Townsend, Tennessee - Fly Fishing in the Great Smoky Mountains National Park, East Tennessee and Western North Carolina

Welcome to the Fishing Report from the Great Smoky Mountains. The temperature is 65 degrees and rain is expected today.  The busy festival weekend is over in Townsend.  I’m guessing the traffic will be much lighter today.

We didn’t get the rain last night we hoped for.  Little River is still flowing somewhat low at 62 cubic feet per second (cfs) or 1.33 feet on the flow gauge.  Median flow for this date is 90 cfs.  The water temperature at 6:42 am is 64.2 degrees.

This could be a good day to fish in the Smokies.  We should have cloud cover like we had yesterday.  That’s good.  The streams are cool.  Trout will be active.  The lower water presents a challenge as we know.  Blending in with your surroundings is very important.  Try a dry and a dropper.  The trout will likely take the dropper.  Fish the choppy water in riffles and where riffles enter pools.  Fish the deep runs.  You may need a weighted nymph to do that.

It looks like we will have dry and warm days this week and cool nights.  Rain is back in the forecast Friday.

The fourth week of September was busy at the shop and up from last year around 20%.  That trend still continues as it has all Summer. We’re happy about that.

We are expecting a huge increase in business over last October.  Remember last year?  The Park closed for two weeks in October.  Business was awful.

The campgrounds are packed in town and in the Park.  This has been an excellent camping year due to the good weather, especially on weekends.

Fall is here and we will see the mountains change colors soon.  It has not happened.  We are seeing some yellows now but not much.  All the fall foliage maps I’ve seen depict the peak here will be mid-October.  That is usual.  Mid-October is only 2 weeks and 2 days away.  Peak leaf season varies and when depends on the elevations you are viewing. 

Brown trout become active in October preparing to spawn.  During that time you can see the big fish out in the open compared to most months when they are hiding during the day.  Some people fish for the spawning browns.  Others leave them alone and let them spawn unmolested.  Some anglers target the males and let the females do their thing. 

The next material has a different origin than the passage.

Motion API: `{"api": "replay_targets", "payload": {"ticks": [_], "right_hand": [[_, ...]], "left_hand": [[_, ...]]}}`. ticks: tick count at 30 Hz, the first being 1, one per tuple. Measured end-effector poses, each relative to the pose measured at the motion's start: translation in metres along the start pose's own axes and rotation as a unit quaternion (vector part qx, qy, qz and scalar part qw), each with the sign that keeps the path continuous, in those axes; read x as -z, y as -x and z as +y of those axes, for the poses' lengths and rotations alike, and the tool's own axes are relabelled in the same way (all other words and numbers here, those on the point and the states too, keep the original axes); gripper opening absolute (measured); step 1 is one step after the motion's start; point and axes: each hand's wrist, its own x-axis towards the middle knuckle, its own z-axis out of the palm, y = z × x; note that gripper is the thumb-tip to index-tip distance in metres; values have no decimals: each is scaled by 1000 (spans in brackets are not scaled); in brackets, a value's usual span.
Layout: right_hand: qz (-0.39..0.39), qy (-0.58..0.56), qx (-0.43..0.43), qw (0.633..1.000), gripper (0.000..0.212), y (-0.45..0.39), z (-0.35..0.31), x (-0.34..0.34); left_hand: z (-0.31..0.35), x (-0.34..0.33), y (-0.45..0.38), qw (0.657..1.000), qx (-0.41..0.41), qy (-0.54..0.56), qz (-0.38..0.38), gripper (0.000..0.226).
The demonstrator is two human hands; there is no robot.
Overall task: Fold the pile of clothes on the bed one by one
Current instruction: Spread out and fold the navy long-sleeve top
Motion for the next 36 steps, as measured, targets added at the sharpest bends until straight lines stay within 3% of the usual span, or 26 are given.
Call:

Everyone should be careful not to wade in redds or the spawning beds.  Those eggs and newly hatched trout are our future generation.  Brown trout can live up to 8 years in the Smokies.  Age studies have been conducted on large fish and that is found to be true.

Rainbow and brook trout don’t live nearly that long. A large percentage of brook and rainbow trout die each year from mostly natural causes.  According to fisheries biologists in the Park, fishermen have little impact on the population. 

It is 7:45 am and rain is falling.  It is not heavy rain yet.  Fishing may be very good in the mountains today.

I did some research online last night pertaining to floating and fishing the North Fork of the Cumberland River in Eastern Kentucky.  I saw the river Saturday and it looked to be a good smallmouth river.  Evidently, from what I read, it is.

I found a company that rents canoes, kayaks and offers rafting trips on the whitewater section below Cumberland Falls.  They do offer shuttles if you bring your own boat.

I wouldn’t be interested in kayaking the whitewater section below the falls.  The river, above the falls looked hospitable when I saw it Saturday.

Access is limited.  However, there are two floats you can take, one that is about 20 miles long and the other 5 miles in length. 

I did find one cause for concern on several websites.  At the end of the float, you have to be on the right side of the river.  Also, at that point, you will encounter rapids.  If you tip over, or can’t make it to the right bank, there is a good chance you will be washed over Cumberland Falls. 

I grew up in Kentucky and I’ve seen Cumberland Falls.  I saw plenty of photographs last night of the falls. They say it is a 60 foot drop and I believe it.  Cumberland Falls is touted to be the Niagara Falls of the South. You don’t want to be washed over Cumberland Falls.  Neither do I.  I may give up on this idea. It was fun while it lasted.

Have a great day and thank you for being here with us.